▸ What the task asks
Skip any image you find and restate the rest of the data word for word.

--- Information provided ---

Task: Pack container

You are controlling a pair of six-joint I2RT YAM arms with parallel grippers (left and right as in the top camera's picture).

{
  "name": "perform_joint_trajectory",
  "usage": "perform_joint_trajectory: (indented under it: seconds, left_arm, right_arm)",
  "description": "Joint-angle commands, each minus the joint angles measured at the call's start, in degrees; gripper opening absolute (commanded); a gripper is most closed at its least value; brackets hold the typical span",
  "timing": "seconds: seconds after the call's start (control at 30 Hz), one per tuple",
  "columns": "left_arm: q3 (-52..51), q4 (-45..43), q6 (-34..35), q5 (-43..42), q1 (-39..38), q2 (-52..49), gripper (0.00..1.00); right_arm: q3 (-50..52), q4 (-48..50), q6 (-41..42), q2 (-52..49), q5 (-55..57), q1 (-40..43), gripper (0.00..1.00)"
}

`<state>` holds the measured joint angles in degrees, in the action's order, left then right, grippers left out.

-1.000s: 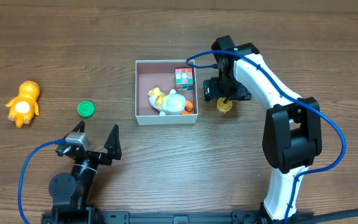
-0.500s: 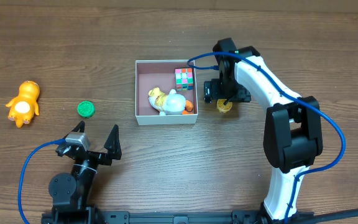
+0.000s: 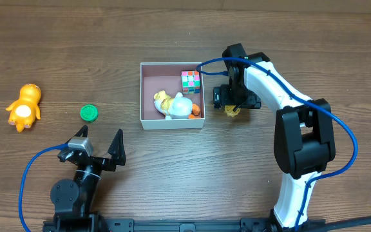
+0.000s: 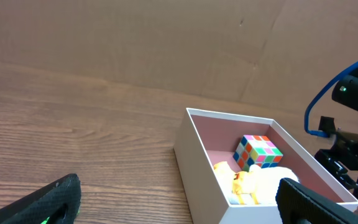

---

▸ Your solution
Task: Pack container

You are controlling a pair of six-joint I2RT YAM arms with parallel grippers (left and right as in the top camera's picture).

{
  "name": "perform_joint_trajectory",
  "usage": "perform_joint_trajectory: (indented under it: seconds, left_arm, right_arm)",
  "description": "Joint-angle commands, each minus the joint angles measured at the call's start, in degrees; gripper opening absolute (commanded); a gripper is most closed at its least value; brackets hold the typical span",
  "timing": "seconds: seconds after the call's start (control at 30 Hz), one per tuple",
  "columns": "left_arm: q3 (-52..51), q4 (-45..43), q6 (-34..35), q5 (-43..42), q1 (-39..38), q2 (-52..49), gripper (0.00..1.00); right_arm: q3 (-50..52), q4 (-48..50), q6 (-41..42), q2 (-52..49), q5 (-55..57), q1 (-40..43), gripper (0.00..1.00)"
}

`<state>` holds the measured joint angles in degrees, in the action's order, left then right, grippers left out.

-1.000s: 
-0.500s: 
+0.000s: 
+0.000s: 

This exercise has been worked through to completion.